PROBLEM TO SOLVE =
All that should come back is the lines of the data below from the one containing "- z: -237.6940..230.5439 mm" to the one containing "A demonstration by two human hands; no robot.", inclusive, exactly as they stand.

Stored data =
[Start of Attachment]
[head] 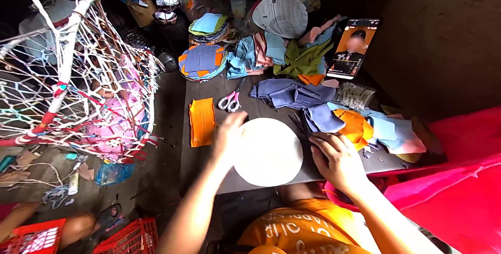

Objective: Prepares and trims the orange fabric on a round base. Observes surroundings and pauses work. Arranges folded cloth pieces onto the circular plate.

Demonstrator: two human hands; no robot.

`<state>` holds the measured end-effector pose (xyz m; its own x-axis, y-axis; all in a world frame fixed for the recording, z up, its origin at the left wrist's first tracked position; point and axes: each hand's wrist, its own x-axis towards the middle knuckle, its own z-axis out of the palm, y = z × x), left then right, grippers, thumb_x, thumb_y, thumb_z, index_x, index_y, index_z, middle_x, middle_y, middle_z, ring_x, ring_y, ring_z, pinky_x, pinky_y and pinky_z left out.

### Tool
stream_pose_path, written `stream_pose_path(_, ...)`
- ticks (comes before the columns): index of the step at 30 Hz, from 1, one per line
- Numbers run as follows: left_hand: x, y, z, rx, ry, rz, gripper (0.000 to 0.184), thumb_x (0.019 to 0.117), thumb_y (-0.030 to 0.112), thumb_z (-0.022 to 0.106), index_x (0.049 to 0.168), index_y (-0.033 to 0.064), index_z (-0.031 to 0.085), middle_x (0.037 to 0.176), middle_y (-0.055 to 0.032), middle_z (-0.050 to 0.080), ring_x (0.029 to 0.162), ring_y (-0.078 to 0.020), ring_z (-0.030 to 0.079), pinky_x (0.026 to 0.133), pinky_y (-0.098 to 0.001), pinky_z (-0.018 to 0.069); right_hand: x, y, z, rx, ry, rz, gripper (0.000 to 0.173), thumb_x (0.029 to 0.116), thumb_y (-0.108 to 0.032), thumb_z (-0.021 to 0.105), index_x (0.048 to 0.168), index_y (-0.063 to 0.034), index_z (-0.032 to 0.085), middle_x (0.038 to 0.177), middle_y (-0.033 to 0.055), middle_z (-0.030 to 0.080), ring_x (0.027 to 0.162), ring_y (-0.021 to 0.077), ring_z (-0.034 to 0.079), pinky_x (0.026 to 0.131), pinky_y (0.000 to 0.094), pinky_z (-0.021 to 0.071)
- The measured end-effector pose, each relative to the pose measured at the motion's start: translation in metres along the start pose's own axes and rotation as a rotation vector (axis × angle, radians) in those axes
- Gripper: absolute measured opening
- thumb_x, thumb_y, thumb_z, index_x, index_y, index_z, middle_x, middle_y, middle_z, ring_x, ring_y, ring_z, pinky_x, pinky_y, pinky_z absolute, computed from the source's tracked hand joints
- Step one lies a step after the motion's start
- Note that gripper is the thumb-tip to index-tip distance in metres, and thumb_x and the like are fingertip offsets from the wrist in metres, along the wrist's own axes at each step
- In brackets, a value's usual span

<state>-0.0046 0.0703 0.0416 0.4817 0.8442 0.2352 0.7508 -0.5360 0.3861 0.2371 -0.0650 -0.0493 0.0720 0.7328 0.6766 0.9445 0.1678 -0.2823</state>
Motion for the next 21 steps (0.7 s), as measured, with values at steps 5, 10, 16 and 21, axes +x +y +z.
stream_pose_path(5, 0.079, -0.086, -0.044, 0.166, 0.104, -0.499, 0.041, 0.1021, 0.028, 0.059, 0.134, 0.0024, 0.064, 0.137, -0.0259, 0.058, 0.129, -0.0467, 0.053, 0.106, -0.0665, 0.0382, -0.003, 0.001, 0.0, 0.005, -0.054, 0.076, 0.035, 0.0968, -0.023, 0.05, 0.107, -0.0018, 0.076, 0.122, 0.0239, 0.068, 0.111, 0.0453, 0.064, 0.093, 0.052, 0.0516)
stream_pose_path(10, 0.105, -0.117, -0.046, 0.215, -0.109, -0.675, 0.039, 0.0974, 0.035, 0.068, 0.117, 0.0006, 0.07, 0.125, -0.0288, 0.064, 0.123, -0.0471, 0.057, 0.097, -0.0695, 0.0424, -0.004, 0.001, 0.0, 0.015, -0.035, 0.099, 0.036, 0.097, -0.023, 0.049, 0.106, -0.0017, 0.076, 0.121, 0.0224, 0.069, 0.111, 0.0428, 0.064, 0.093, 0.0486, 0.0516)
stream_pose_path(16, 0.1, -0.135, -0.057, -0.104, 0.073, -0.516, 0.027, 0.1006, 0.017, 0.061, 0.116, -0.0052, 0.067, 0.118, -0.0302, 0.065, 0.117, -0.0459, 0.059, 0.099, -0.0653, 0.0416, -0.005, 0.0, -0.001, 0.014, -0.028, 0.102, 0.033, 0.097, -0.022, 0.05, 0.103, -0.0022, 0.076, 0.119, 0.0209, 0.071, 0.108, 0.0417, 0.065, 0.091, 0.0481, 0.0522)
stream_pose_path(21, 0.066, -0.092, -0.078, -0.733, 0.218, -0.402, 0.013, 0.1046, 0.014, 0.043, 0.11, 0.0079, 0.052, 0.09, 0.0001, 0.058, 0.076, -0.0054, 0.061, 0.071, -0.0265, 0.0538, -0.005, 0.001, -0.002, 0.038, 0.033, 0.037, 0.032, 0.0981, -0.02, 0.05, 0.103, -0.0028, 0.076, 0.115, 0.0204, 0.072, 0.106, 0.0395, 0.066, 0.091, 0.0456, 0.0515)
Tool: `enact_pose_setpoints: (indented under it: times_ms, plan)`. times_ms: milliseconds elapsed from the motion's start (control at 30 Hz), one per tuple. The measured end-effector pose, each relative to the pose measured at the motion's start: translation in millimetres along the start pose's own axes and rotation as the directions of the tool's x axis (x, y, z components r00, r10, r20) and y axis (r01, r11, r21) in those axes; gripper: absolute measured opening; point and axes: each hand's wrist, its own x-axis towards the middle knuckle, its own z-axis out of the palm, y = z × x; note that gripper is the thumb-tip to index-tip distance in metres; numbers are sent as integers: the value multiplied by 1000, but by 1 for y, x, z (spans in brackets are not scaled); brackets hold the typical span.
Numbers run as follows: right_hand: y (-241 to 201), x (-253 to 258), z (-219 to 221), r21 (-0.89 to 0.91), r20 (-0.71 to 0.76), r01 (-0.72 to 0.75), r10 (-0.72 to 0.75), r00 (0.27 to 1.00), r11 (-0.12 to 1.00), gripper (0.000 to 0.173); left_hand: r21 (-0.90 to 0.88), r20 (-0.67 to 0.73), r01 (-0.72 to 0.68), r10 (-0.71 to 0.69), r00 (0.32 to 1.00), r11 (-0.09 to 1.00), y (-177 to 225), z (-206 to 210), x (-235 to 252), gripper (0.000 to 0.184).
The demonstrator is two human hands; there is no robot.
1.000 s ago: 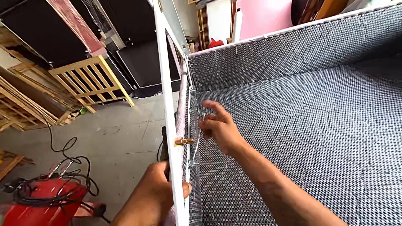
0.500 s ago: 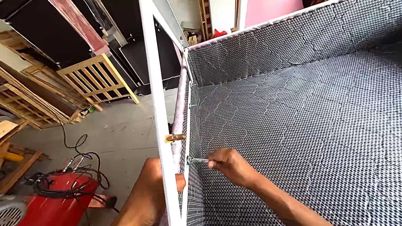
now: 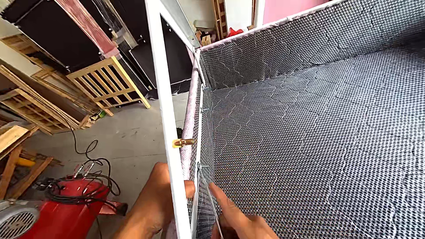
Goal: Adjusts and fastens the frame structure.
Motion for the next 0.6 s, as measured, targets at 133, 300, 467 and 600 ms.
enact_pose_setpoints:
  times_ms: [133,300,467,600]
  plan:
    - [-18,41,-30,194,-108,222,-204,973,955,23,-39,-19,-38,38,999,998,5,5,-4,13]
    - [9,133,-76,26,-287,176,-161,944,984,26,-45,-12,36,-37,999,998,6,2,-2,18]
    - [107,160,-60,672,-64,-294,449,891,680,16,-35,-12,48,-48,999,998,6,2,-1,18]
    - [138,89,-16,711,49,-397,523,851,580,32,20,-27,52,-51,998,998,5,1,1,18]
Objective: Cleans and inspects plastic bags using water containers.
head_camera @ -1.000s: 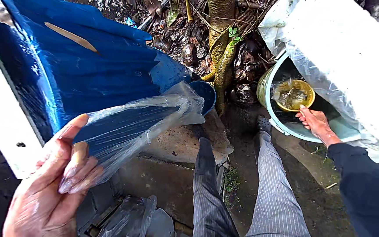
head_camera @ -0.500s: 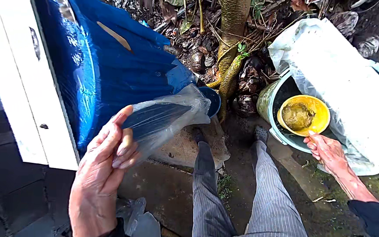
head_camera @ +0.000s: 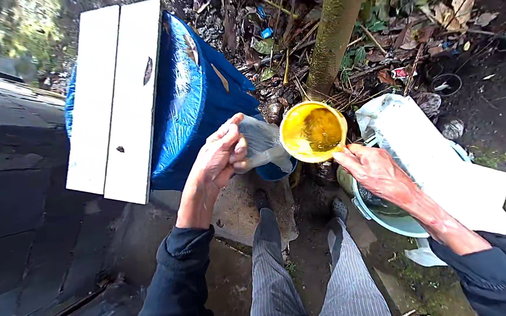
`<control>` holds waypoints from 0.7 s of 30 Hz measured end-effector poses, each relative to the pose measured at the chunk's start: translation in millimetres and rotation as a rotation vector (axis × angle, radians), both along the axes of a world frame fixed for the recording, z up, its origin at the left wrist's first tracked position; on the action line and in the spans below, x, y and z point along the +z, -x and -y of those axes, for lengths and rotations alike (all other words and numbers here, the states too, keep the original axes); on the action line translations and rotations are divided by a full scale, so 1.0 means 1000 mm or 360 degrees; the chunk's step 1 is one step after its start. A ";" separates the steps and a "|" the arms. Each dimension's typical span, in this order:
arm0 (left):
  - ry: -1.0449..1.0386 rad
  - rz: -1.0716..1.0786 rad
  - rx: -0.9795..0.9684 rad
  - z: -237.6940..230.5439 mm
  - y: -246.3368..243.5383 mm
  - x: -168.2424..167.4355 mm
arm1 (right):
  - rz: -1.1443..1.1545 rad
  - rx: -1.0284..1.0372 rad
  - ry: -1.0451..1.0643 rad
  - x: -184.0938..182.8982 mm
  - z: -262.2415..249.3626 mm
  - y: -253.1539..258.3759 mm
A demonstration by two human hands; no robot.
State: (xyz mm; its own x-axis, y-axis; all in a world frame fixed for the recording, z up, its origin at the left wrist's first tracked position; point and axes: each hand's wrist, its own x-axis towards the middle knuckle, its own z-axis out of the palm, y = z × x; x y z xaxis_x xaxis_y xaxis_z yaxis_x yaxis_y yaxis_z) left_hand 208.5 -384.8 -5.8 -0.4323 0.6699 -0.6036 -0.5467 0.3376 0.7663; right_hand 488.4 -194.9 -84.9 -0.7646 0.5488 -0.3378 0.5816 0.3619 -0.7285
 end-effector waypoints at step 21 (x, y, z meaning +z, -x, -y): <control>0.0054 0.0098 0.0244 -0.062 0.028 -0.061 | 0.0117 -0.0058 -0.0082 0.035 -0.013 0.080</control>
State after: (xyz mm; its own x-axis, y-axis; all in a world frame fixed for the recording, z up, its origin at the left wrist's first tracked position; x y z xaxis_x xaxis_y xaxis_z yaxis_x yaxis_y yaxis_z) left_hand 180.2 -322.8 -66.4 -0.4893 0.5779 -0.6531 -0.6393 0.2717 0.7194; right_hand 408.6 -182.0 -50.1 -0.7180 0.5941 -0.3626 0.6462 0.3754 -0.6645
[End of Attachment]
YOUR SOLUTION =
  - z: -237.6940..230.5439 mm
  - y: -246.3368..243.5383 mm
  - x: -168.2424..167.4355 mm
arm1 (right):
  - rz: -1.1443..1.1545 rad
  - rx: -1.0284..1.0372 rad
  - ry: -1.0451..1.0643 rad
  - x: -184.0938..182.8982 mm
  - z: -262.2415..249.3626 mm
  - y: -253.1539..258.3759 mm
A demonstration by two human hands; no robot.

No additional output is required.